Missouri voters on Nov. 8, 1994 approved slots. In 1996 the Missouri Gaming Commission ruled that gambling boats did not have to cruise the river and in fact could be within 1000 ft of the river (if river water touched them). Missouri casinos were to build "boats in moats" in concrete basins.

Grace built an $18 million 18000 sqft boat in a moat three miles (5 km) north of its original location in 1998. The opening was delayed after the Missouri Supreme Court ruled the voters had to approve the boat in moat concept which they did in 1998.

===Herbst Gaming===
Grace died in 2005 and Herbst Gaming acquired it along with Grace casinos in La Grange, Missouri and Osceola, Iowa for $287 million.
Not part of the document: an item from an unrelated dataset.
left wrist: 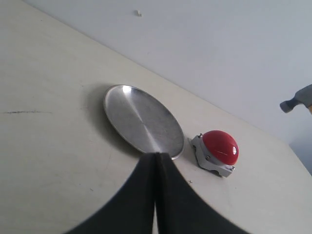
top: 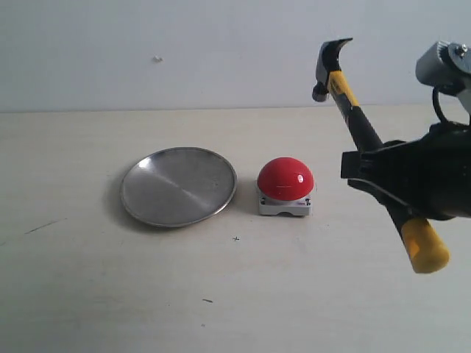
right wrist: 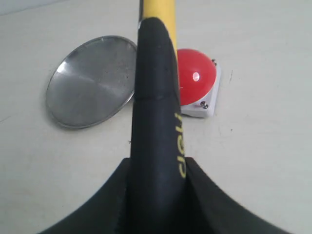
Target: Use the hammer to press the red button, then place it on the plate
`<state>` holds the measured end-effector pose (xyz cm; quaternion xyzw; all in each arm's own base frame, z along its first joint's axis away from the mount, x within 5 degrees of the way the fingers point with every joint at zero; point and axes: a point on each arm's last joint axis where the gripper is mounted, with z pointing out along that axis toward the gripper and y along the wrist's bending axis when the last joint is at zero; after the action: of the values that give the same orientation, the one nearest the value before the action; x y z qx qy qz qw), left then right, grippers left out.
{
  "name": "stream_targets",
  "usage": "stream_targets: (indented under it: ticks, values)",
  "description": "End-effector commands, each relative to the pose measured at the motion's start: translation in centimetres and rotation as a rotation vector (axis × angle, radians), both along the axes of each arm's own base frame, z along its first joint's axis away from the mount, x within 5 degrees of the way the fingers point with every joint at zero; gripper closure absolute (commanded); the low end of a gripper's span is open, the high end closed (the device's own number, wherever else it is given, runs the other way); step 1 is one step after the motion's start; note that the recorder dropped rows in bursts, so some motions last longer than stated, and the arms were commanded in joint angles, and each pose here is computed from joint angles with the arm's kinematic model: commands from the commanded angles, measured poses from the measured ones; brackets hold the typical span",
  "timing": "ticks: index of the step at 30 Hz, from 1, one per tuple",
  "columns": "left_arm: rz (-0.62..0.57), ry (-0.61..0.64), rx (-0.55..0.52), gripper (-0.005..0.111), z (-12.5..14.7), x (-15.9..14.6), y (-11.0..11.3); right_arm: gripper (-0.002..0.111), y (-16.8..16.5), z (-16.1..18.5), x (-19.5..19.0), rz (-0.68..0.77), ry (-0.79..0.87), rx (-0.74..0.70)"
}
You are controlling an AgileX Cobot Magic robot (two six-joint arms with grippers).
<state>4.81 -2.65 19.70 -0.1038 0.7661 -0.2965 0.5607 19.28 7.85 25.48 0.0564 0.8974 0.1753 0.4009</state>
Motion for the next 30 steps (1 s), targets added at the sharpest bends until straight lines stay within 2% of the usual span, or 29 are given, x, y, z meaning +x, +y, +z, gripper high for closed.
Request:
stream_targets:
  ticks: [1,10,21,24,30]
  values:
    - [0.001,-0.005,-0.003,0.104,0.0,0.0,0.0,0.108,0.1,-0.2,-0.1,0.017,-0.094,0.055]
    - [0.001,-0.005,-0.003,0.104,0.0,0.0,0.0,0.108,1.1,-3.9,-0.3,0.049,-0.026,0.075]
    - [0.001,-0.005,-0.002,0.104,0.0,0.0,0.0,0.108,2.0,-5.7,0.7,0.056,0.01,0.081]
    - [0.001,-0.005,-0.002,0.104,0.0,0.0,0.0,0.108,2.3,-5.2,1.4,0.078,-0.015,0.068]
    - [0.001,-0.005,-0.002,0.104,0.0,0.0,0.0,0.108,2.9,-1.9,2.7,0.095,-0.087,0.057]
Herbst Gaming which made $16 million in renovations including a Bougainvillea restaurant and live entertainment venue.

Herbst Gaming changed its name to Affinity Gaming in 2011, then to Affinity Interactive in 2021.

==Facilities==
It has 556 gaming machines and 11 poker tables. It paid $3 million in taxes in 2008 on $18 million in gross revenue and admissions of 579,550.